- **HOW TO COMPLETE THIS TASK**
Each entry needs to be duplicated exactly.

- **ENTRIES PROVIDED**
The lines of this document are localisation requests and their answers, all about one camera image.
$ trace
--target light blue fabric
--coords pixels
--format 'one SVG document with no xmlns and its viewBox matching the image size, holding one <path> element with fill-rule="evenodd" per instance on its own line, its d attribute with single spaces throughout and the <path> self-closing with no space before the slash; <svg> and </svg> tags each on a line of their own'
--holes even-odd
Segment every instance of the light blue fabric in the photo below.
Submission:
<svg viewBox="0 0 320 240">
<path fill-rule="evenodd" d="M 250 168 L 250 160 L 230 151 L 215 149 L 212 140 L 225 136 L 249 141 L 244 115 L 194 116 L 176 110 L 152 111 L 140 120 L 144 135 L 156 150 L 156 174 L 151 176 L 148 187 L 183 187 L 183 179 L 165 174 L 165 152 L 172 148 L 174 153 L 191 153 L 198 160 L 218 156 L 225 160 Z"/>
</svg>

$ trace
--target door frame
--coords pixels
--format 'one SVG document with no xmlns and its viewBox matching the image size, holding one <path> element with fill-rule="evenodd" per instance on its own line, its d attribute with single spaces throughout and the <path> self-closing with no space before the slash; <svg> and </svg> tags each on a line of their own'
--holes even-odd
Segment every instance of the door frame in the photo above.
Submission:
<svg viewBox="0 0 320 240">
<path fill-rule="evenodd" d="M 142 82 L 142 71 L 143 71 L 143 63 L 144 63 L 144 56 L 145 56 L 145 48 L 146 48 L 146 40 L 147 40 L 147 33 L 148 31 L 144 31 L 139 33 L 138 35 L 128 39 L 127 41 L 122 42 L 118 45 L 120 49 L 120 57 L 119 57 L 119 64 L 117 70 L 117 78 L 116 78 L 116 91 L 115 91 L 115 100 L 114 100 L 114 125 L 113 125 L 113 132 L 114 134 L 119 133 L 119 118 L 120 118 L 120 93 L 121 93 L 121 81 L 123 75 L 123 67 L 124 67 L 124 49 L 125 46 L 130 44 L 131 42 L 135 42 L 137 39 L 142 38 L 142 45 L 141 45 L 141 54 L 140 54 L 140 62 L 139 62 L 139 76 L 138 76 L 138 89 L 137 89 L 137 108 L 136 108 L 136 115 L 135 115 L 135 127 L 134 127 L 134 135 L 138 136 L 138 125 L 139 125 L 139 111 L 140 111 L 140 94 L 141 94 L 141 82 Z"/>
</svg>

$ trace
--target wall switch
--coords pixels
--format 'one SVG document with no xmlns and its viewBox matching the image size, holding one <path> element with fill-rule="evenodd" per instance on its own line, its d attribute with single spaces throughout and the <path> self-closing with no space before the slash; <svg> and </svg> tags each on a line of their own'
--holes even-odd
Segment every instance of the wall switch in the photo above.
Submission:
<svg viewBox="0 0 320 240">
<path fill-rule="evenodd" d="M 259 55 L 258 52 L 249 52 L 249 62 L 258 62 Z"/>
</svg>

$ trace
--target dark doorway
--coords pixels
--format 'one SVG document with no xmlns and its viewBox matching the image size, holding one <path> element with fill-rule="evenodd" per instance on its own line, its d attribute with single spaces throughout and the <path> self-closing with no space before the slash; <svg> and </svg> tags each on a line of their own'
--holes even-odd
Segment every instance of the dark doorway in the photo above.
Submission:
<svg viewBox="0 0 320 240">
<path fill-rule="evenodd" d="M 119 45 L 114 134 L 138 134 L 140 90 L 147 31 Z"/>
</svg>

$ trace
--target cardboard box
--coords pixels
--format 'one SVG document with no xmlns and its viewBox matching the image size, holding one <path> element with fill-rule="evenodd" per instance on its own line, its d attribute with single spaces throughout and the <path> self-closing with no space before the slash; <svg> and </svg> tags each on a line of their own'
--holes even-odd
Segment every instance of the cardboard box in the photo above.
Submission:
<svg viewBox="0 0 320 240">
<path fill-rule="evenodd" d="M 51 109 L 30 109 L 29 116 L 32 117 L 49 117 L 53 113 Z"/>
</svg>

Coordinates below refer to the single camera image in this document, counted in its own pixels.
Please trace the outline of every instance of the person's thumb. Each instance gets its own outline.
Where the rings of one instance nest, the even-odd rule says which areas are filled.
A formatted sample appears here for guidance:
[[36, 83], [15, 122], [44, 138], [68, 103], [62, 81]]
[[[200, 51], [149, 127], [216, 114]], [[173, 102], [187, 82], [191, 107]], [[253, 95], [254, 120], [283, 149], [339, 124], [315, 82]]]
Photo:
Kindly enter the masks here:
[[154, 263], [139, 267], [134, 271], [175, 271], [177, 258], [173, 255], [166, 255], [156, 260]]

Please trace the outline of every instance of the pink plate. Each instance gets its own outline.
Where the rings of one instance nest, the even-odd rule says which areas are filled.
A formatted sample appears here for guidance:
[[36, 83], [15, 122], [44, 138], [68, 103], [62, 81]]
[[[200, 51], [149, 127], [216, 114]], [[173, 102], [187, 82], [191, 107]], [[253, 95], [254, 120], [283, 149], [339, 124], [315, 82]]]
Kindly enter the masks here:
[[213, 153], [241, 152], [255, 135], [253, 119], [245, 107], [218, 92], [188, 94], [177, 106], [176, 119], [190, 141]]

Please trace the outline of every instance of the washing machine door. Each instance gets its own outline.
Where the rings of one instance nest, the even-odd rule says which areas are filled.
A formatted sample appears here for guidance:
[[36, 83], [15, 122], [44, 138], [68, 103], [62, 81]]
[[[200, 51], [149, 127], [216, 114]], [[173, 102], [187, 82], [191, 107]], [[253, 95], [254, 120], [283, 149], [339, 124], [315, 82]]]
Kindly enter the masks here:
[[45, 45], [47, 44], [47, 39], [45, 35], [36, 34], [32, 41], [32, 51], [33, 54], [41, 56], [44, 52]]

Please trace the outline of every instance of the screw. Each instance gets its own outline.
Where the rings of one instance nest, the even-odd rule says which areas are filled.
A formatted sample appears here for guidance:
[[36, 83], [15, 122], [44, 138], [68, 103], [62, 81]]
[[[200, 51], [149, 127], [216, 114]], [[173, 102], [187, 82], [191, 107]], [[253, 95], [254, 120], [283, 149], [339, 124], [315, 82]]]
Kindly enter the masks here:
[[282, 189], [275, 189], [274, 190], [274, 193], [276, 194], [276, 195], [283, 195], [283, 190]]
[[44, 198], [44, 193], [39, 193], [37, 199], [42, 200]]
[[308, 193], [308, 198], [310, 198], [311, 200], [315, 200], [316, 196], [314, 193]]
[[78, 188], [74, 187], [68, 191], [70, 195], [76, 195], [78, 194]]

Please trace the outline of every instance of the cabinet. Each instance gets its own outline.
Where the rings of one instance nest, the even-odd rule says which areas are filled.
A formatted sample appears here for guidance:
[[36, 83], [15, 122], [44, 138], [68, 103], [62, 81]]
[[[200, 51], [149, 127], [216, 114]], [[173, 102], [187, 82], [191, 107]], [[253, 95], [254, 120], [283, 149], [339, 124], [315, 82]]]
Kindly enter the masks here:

- **EXERCISE SOLUTION**
The lines of this document are localisation requests and their answers, all about one camera image.
$ trace
--target light blue fabric
--coords pixels
--format 'one SVG document with no xmlns and its viewBox matching the image size, holding one <path> element with fill-rule="evenodd" per instance on its own line, its d attribute with single spaces throughout and the <path> self-closing with no space before the slash; <svg> and </svg> tags each on a line of their own'
--holes even-odd
Segment every instance of the light blue fabric in the photo below.
Submission:
<svg viewBox="0 0 320 240">
<path fill-rule="evenodd" d="M 250 168 L 250 160 L 230 151 L 215 149 L 212 140 L 225 136 L 249 141 L 244 115 L 194 116 L 176 110 L 152 111 L 140 120 L 144 135 L 156 150 L 156 174 L 151 176 L 148 187 L 183 187 L 183 179 L 165 174 L 165 152 L 172 148 L 174 153 L 191 153 L 198 160 L 218 156 L 225 160 Z"/>
</svg>

$ trace
--target door frame
--coords pixels
--format 'one SVG document with no xmlns and its viewBox matching the image size, holding one <path> element with fill-rule="evenodd" per instance on its own line, its d attribute with single spaces throughout and the <path> self-closing with no space before the slash; <svg> and </svg> tags each on a line of their own'
--holes even-odd
Segment every instance of the door frame in the photo above.
Submission:
<svg viewBox="0 0 320 240">
<path fill-rule="evenodd" d="M 142 82 L 142 71 L 143 71 L 143 63 L 144 63 L 144 56 L 145 56 L 145 48 L 146 48 L 146 40 L 147 40 L 147 33 L 148 31 L 144 31 L 139 33 L 138 35 L 128 39 L 127 41 L 122 42 L 118 45 L 120 49 L 120 57 L 119 57 L 119 64 L 117 70 L 117 78 L 116 78 L 116 91 L 115 91 L 115 100 L 114 100 L 114 125 L 113 125 L 113 132 L 114 134 L 119 133 L 119 118 L 120 118 L 120 93 L 121 93 L 121 81 L 123 75 L 123 67 L 124 67 L 124 49 L 125 46 L 130 44 L 131 42 L 135 42 L 137 39 L 142 38 L 142 45 L 141 45 L 141 54 L 140 54 L 140 62 L 139 62 L 139 76 L 138 76 L 138 89 L 137 89 L 137 108 L 136 108 L 136 115 L 135 115 L 135 127 L 134 127 L 134 135 L 138 136 L 138 125 L 139 125 L 139 111 L 140 111 L 140 94 L 141 94 L 141 82 Z"/>
</svg>

$ trace
--target wall switch
--coords pixels
--format 'one SVG document with no xmlns and its viewBox matching the image size, holding one <path> element with fill-rule="evenodd" per instance on its own line, its d attribute with single spaces throughout and the <path> self-closing with no space before the slash; <svg> and </svg> tags each on a line of their own'
--holes even-odd
Segment every instance of the wall switch in the photo above.
Submission:
<svg viewBox="0 0 320 240">
<path fill-rule="evenodd" d="M 259 55 L 258 52 L 249 52 L 249 62 L 258 62 Z"/>
</svg>

$ trace
--target dark doorway
--coords pixels
--format 'one SVG document with no xmlns and its viewBox matching the image size, holding one <path> element with fill-rule="evenodd" per instance on its own line, its d attribute with single spaces throughout and the <path> self-closing with no space before the slash; <svg> and </svg> tags each on a line of their own'
--holes even-odd
Segment every instance of the dark doorway in the photo above.
Submission:
<svg viewBox="0 0 320 240">
<path fill-rule="evenodd" d="M 119 45 L 114 134 L 138 134 L 140 90 L 147 31 Z"/>
</svg>

$ trace
--target cardboard box
--coords pixels
--format 'one SVG document with no xmlns and its viewBox matching the image size, holding one <path> element with fill-rule="evenodd" per instance on its own line, its d attribute with single spaces throughout and the <path> self-closing with no space before the slash; <svg> and </svg> tags each on a line of their own'
--holes even-odd
Segment every instance of the cardboard box in the photo above.
Submission:
<svg viewBox="0 0 320 240">
<path fill-rule="evenodd" d="M 51 109 L 30 109 L 29 116 L 32 117 L 49 117 L 53 113 Z"/>
</svg>

Coordinates below refer to the single camera image in this document, counted in its own pixels.
Please trace the outline of every instance of the person's thumb. Each instance gets its own outline.
Where the rings of one instance nest, the even-odd rule says which areas are filled.
A formatted sample appears here for guidance:
[[36, 83], [15, 122], [44, 138], [68, 103], [62, 81]]
[[[200, 51], [149, 127], [216, 114]], [[173, 102], [187, 82], [191, 107]], [[253, 95], [254, 120], [283, 149], [339, 124], [315, 82]]]
Photo:
Kindly enter the masks here:
[[154, 263], [139, 267], [134, 271], [175, 271], [177, 258], [173, 255], [166, 255], [156, 260]]

Please trace the outline of every instance of the pink plate. Each instance gets its own outline.
Where the rings of one instance nest, the even-odd rule says which areas are filled.
A formatted sample appears here for guidance:
[[36, 83], [15, 122], [44, 138], [68, 103], [62, 81]]
[[[200, 51], [149, 127], [216, 114]], [[173, 102], [187, 82], [191, 107]], [[253, 95], [254, 120], [283, 149], [339, 124], [315, 82]]]
Kindly enter the masks here:
[[213, 153], [241, 152], [255, 135], [253, 119], [245, 107], [218, 92], [188, 94], [177, 106], [176, 119], [190, 141]]

Please trace the outline of every instance of the washing machine door. Each instance gets its own outline.
Where the rings of one instance nest, the even-odd rule says which areas are filled.
A formatted sample appears here for guidance:
[[36, 83], [15, 122], [44, 138], [68, 103], [62, 81]]
[[[200, 51], [149, 127], [216, 114]], [[173, 102], [187, 82], [191, 107]], [[253, 95], [254, 120], [283, 149], [339, 124], [315, 82]]]
Kindly enter the masks here:
[[45, 45], [47, 44], [47, 39], [45, 35], [36, 34], [32, 41], [32, 51], [33, 54], [41, 56], [44, 52]]

Please trace the outline of every instance of the screw. Each instance gets its own outline.
Where the rings of one instance nest, the even-odd rule says which areas are filled.
A formatted sample appears here for guidance:
[[36, 83], [15, 122], [44, 138], [68, 103], [62, 81]]
[[[200, 51], [149, 127], [216, 114]], [[173, 102], [187, 82], [191, 107]], [[253, 95], [254, 120], [283, 149], [339, 124], [315, 82]]]
Kindly enter the masks here:
[[282, 189], [275, 189], [274, 190], [274, 193], [276, 194], [276, 195], [283, 195], [283, 190]]
[[44, 198], [44, 193], [39, 193], [37, 199], [42, 200]]
[[308, 193], [308, 198], [310, 198], [311, 200], [315, 200], [316, 196], [314, 193]]
[[78, 188], [74, 187], [68, 191], [70, 195], [76, 195], [78, 194]]

Please trace the outline of every instance of the cabinet. Each instance gets its own outline.
Where the rings of one instance nest, the even-odd rule says which areas are filled.
A formatted sample appears here for guidance:
[[36, 83], [15, 122], [44, 138], [68, 103], [62, 81]]
[[[200, 51], [149, 127], [216, 114]], [[173, 102], [187, 82], [191, 107]], [[253, 95], [254, 120], [283, 149], [339, 124], [315, 82]]]
Kindly enter the masks here:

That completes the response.